Dataset section:
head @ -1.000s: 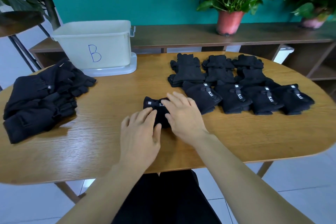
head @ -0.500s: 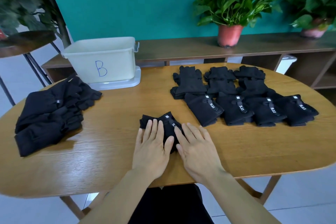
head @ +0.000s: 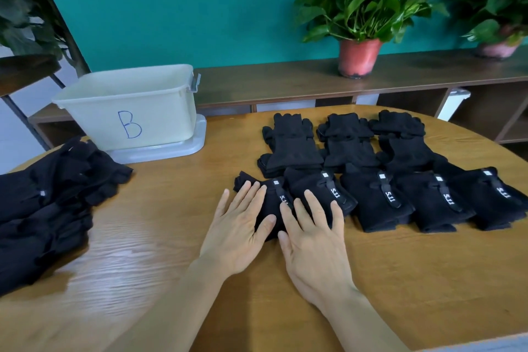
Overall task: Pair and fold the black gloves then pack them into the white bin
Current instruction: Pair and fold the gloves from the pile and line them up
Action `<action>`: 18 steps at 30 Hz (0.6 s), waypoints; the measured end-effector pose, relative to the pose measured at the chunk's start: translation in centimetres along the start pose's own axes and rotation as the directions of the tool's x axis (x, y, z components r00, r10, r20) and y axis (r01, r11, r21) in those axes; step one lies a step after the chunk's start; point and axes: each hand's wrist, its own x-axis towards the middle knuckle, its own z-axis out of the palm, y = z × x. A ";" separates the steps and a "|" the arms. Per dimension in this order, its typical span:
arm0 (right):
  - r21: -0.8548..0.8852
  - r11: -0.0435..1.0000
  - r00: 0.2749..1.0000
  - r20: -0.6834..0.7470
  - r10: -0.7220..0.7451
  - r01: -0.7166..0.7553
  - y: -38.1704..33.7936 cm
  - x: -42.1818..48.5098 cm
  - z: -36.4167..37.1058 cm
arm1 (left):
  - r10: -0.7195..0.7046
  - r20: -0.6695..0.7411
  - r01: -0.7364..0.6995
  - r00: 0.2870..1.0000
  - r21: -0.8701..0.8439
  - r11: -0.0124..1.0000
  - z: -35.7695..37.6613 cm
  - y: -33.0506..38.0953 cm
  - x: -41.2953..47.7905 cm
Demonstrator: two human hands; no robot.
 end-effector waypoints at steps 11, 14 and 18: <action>0.095 0.992 0.984 -0.151 0.095 -0.081 0.2 0.6 0.3 | 0.076 -0.113 -0.077 0.991 -0.006 0.997 -0.6 0.2 0.7; 0.157 0.967 0.943 -0.234 0.235 -0.202 0.6 0.6 -0.6 | 0.225 -0.216 -0.222 0.950 0.038 0.974 -0.6 0.5 0.3; 0.140 0.886 0.863 -0.200 0.463 -0.442 5.0 0.0 -3.1 | 0.326 -0.187 -0.313 0.927 0.097 0.945 -0.2 1.7 0.4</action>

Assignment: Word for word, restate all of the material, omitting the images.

Solved problem:
head @ -1.000s: 
head @ -0.500s: 
head @ +0.000s: 
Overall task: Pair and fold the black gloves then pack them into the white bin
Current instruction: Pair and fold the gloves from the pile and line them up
Action `<action>`: 18 steps at 30 Hz (0.6 s), waypoints; the measured end-effector pose, relative to the pose measured at the chunk's start: translation in centimetres along the start pose's own axes and rotation as the directions of the tool's x axis (x, y, z components r00, r10, r20) and y axis (r01, r11, r21) in those axes; step one lies a step after the chunk's start; point and axes: each hand's wrist, its own x-axis towards the middle knuckle, its own z-axis out of the palm, y = z × x. A ";" separates the steps and a "|" the arms. Per dimension in this order, its typical span:
arm0 (right):
  - r21: -0.8548..0.8852
  - r11: -0.0435..1.0000
  - r00: 0.2749..1.0000
  - r20: -0.6834..0.7470
  - r10: -0.7220..0.7451
  - r01: -0.7166..0.7553
  - y: -38.1704..33.7936 cm
  - x: -42.1818..48.5098 cm
  - z: -36.4167..37.1058 cm
arm1 (left):
  - r10: -0.7195..0.7046
  - r20: -0.6695..0.7411
  - r01: -0.7364..0.6995
  - r00: 0.2870..1.0000
  - r21: -0.8701..0.8439
  - r11: -0.0124..1.0000
  - z: -35.7695..37.6613 cm
  - y: -33.0506..38.0953 cm
  - x: -41.2953..47.7905 cm
Demonstrator: two human hands; no robot.
 end-effector waypoints at steps 11, 14 and 18: <action>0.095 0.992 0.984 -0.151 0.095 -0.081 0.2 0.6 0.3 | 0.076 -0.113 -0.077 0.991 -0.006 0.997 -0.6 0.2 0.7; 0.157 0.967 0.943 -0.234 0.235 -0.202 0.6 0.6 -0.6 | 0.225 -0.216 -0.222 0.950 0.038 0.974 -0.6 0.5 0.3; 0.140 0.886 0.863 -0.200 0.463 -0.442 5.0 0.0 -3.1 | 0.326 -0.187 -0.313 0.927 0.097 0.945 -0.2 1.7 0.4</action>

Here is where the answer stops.